The condition of your credit will have a profound impact on your overall financial well-being. Unfortunately, many of us can have credit-related setbacks, such as a loss of a job or a divorce. Regardless of why you’re trying to rebuild your credit reports and credit scores, it is a wise use of your time and energy. Taking a closer look at the 609 dispute letter might be a good start.
There are right ways and there are wrong ways to go about the process of repairing damaged credit reports. There are also a number of credit repair myths you’re better off avoiding because they can get expensive. If you’ve done any online credit repair research you’ve likely encountered the so-called “609 dispute letter.” This dispute letter template, which is commonly sold to consumers, is often billed as a “credit repair secret.” Alas, the 609 dispute letter isn’t the silver bullet that some people claim it to be.

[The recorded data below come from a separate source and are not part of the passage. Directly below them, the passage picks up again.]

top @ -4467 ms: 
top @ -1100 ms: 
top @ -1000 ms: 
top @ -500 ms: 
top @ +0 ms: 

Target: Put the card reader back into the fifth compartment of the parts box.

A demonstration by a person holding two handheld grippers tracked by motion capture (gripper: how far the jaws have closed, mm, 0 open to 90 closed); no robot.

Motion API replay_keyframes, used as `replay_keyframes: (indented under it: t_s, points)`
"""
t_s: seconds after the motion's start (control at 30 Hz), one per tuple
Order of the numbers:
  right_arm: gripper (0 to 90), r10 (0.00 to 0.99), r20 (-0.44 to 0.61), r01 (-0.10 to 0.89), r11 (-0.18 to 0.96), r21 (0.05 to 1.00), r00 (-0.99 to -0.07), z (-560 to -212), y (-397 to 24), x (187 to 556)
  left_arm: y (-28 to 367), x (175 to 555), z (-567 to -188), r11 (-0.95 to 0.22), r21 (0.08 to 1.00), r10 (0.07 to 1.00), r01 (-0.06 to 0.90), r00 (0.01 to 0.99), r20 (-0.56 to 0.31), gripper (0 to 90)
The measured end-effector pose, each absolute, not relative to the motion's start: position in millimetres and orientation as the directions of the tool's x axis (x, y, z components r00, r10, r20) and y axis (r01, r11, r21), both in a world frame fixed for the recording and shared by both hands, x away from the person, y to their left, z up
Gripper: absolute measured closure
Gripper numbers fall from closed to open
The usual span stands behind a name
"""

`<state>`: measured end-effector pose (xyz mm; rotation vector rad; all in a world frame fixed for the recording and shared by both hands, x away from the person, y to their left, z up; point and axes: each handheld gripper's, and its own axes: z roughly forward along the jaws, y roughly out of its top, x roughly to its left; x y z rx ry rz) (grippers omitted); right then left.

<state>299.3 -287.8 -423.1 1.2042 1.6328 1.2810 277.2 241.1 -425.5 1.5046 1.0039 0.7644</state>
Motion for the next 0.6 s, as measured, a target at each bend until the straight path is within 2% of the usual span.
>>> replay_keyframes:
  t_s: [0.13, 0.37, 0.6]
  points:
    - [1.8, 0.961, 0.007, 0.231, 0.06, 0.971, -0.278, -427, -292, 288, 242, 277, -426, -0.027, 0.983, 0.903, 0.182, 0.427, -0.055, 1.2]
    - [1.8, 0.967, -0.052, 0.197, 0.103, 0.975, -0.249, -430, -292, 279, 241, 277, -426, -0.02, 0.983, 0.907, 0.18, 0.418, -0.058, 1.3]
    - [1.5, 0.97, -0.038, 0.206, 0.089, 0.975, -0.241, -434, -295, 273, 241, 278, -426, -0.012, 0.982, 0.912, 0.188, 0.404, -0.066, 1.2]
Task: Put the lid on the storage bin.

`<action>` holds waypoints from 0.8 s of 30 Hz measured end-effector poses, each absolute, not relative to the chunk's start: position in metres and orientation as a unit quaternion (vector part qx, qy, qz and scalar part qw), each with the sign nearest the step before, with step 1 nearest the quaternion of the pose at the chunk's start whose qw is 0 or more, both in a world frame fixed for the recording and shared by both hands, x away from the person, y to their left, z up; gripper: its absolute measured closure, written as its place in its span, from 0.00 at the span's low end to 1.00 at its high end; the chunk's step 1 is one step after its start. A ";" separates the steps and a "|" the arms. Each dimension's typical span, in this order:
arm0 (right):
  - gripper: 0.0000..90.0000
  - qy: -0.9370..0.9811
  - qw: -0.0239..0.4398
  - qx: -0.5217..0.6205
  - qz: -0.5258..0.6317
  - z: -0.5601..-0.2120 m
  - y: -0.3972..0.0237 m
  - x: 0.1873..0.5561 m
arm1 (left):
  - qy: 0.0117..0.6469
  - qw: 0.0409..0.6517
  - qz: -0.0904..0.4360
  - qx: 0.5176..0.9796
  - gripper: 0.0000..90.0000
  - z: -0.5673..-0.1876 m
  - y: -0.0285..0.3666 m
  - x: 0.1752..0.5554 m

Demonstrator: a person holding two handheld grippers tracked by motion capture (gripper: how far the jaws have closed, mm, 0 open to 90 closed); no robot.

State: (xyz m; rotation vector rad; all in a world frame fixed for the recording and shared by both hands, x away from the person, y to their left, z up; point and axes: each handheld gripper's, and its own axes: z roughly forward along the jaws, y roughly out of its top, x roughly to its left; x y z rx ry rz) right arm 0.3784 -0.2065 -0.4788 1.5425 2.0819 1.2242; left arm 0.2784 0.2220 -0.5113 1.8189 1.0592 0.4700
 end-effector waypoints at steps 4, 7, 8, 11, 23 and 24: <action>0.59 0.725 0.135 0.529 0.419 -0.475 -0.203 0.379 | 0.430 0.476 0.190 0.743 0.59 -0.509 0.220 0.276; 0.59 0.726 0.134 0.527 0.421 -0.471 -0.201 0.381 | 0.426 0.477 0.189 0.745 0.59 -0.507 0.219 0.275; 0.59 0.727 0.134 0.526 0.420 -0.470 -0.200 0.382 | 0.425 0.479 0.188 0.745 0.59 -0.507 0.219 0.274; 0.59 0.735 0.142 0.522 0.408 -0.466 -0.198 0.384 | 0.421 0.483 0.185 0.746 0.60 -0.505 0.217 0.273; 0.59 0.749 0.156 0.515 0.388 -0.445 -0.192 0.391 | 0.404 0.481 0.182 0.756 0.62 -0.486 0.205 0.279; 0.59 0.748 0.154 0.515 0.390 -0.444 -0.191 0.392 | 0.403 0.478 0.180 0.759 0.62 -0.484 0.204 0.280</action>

The credit reporting agencies (CRAs) work hard to make sure your credit report contains accurate information. Yet despite their best efforts, credit errors still happen sometimes. Thankfully, the Fair Credit Reporting Act (FCRA) gives you the right to dispute inaccurate items on your credit report when and if you discover a problem.
A 609 dispute letter refers to a particular type of dispute letter template that consumers can submit to a credit reporting agency that is supposedly based on your right to request your credit report and see all of the information that a credit reporting agency has in their system about you. This is formally referred to as “consumer disclosure” and it is certainly your right under Section 609 of the FCRA.
Some credit repair companies have theorized that if you ask for things like original loan documents, bankruptcy paperwork, or promissory notes associated with derogatory credit entries, which the credit bureaus obviously don’t have because they aren’t your lender, they are required by Section 609 to remove the negative entry.
What the 609 letter merchants aren’t telling you is section 609 of the FCRA has nothing to do with your rights to dispute your credit reports and also does not obligate a credit bureau to remove anything from your credit reports. Instead, that’s section 611 of the FCRA.
Section 611 gives you the right to dispute incorrect items on your credit report. When you send a credit dispute, the credit reporting agency that receives it is required by federal law to investigate your claim. Within 30 days the CRA must verify, update, block, or otherwise remove the disputed account from your credit report. This is commonly referred to as credit report “reinvestigation.”
You’ve probably already figured out that the 609 dispute strategy is based on the unproven theory, again, that if you request additional information about an account that a credit bureau cannot produce, it must delete the item from your credit report. Ergo, you might be able to get a negative item off your credit report before the credit bureau’s seven-year statute of limitation on credit reporting has expired.
In summary, here are the numerous problems with the 609 dispute letter theory.
· There is no evidence, anywhere, suggesting that a particular dispute letter template is any more effective than another. You can write your dispute on a bar napkin using a crayon and the credit bureaus use the same process to investigate.
· Most accurate, negative accounts can stay on your credit report for up to seven years. A credit bureau is only required to remove inaccurate or unverifiable information when you dispute it and they confirm that it is incorrect. There is no obligation to delete simply because they don’t have loan documents.
· Section 609 of the FCRA doesn’t address your right to dispute credit reporting errors. Rather, section 609 has to do with your right to request copies of your personal credit reports and information associated with those reports, like you can do at www.annualcreditreport.com.
· The FCRA only entitles you to information that a credit bureau has in its database. If you use a 609 letter to ask for details a credit bureau doesn’t possess (e.g., statements, original loan agreement, etc.), it doesn’t have to provide you with those documents. You don’t have the right for information that is not in a credit bureau’s system.
You can, and should, check your credit reports for errors. The FCRA makes this process easy for you as well. You have the right to claim each of your three credit reports once every 12 months at www.annualcreditreport.com, although you can claim your reports for free every week through April 2022.